Wacana merevisi Undang-Undang Nomor 30 Tahun 2002 tentang Komisi Pemberantasan Korupsi kembali menyeruak. Ide merevisi UU No. 30 tahun 2002 mengundang banyak tanda tanya. DPR tiba-tiba berinisiatif untuk melakukan revisi pada saat KPK telah gencar-gencarnya mengusut kasus-kasus korupsi besar di tanah air.

            Undang-undang KPK yang menjadi dasar terbentuknya lembaga superbody ini dianggap tidak efektif lagi. Benny K Harman dari Fraksi Demokrat (baca: Komisi III DPR) mengatakan KPK sebaiknya konsentrasi dibagian pencegahan saja. KPK diharapkan memfokuskan pada langkah preventif agar praktek korupsi tidak lagi tubuh subur. Tentunya atas pernyataan Benny K Harman memperlihatkan adanya indikasi akan melemahkan KPK.

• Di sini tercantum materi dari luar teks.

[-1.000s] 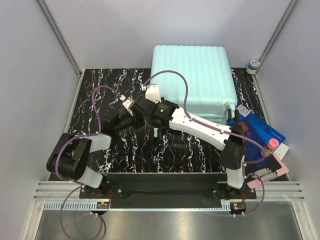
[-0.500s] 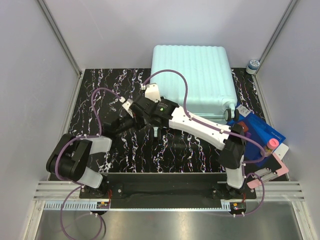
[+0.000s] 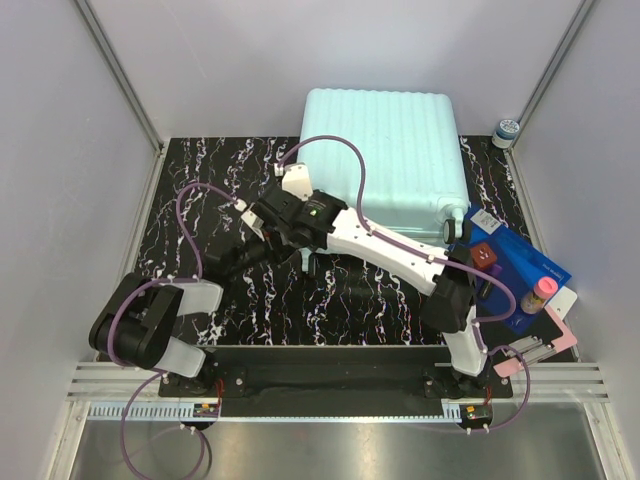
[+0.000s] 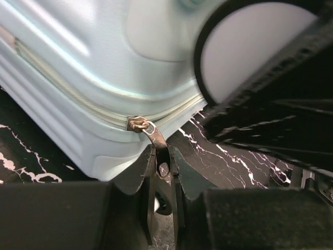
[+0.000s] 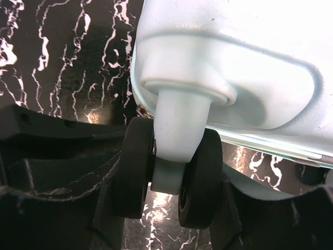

Pembubaran hingga amputasi kewenangan

            Upaya demi upaya telah dilakukan untuk menjatuhkan lembaga ini. Mulai dari isu pembubaran sampai membatasi kewenangan KPK. Isu pembubaran KPK pada masa kepemimpinan Antasari Azhar yang dilanjutkan Busyro Muqoddas bermula dari pernyataan Fahri Hamzah anggota Komisi III DPR dari Fraksi PKS. KPK dianggap telah melakukan penyalahgunaan kewenangan. KPK yang memiliki kewenangan melakukan  penyadapan telah dipergunakan untuk kepentingan pribadi (baca: Antasari Azhar). Pimpinan KPK (baca: Bibit-Chandra ) dituduh melakukan tindak pidana korupsi dengan menerima suap dari Angoro Widjojo tersangka kasus korupsi pengadaan Sistem Komunikasi Radio Terpadu.

            Upaya pembubaran yang dilakukan anggota DPR terhadap KPK jilid II tidak terwujud. Alih-alih mendapatkan dukungan justru rakyat tidak simpatik terhadap anggota DPR. Rakyat mengangkap anggota DPR sebagai pihak yang tidak pro terhadap pemberatasan korupsi. Padahal KPK dibawah kepemimpinan Antasari Azhar telah banyak melakukan gebrakan yang luar biasa dalam pemberantasan korupsi.

            Kini DPR kembali berulah. Pembubaran KPK bukan lagi dijadikan isu sentral. Belajar dari kegagalan, DPR mengusung ide merivisi UU No.30 Tahun 2002. KPK yang bagai macan yang sulit dibunuh pemburu. Kini harus dijinakkan agar tidak menyerang. Si macan (baca: KPK) ditangan pemburu akan dipotong taring panjangnya hingga menjadi macan ompong.

              Draf revisi UU No.30 Tahun 2002 tentang KPK telah ditangan wakil rakyat. DPR sementara melakukan kunjungan kerja ke Prancis dan Australia. Setelah bertolak dari kedua negara tersebut, para anggota DPR berencana akan mengunjugi Hongkong dan Korea Selatan  untuk  melihat bagaimana negara tersebut melakukan  pemberantasan korupsi. Hasil dari kunjungan anggota DPR nantinya dijadikan rujukan dalam merevisi UU No.30 Tahun 2002.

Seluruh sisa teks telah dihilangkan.